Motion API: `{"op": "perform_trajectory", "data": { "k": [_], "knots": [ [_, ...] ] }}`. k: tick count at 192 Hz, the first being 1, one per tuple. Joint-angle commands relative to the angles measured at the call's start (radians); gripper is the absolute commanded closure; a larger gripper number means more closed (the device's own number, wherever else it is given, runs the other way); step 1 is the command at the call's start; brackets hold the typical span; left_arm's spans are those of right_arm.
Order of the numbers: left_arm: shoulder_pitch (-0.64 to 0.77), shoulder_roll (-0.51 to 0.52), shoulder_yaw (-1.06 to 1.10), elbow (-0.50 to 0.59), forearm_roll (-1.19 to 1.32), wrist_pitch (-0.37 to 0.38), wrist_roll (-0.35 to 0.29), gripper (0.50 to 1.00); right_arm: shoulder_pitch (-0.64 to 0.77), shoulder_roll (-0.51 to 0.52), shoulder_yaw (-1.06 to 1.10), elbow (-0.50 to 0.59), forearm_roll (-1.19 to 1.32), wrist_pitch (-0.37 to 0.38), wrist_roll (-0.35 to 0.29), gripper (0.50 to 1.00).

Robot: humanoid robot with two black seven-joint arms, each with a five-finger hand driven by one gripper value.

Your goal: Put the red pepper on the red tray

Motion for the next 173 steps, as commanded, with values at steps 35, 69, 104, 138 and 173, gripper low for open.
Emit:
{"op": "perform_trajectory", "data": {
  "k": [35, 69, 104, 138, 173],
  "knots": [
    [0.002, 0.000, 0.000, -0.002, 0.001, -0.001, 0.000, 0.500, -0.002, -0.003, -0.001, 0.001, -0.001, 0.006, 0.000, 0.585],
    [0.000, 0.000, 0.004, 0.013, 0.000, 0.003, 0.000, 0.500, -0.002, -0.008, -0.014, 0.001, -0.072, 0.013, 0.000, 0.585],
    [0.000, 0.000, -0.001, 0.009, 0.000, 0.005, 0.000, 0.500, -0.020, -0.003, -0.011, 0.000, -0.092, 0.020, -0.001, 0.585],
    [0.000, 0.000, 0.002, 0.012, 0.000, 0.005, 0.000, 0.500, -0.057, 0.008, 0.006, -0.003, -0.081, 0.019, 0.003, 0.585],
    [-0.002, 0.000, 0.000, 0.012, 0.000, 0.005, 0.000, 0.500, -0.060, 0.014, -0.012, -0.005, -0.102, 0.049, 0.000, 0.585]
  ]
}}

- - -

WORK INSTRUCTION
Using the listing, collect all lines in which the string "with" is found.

TASK ANSWER
Robot: humanoid robot with two black seven-joint arms, each with a five-finger hand driven by one gripper value.
Motion for the next 173 steps, as commanded, with values at steps 35, 69, 104, 138 and 173, gripper low for open.

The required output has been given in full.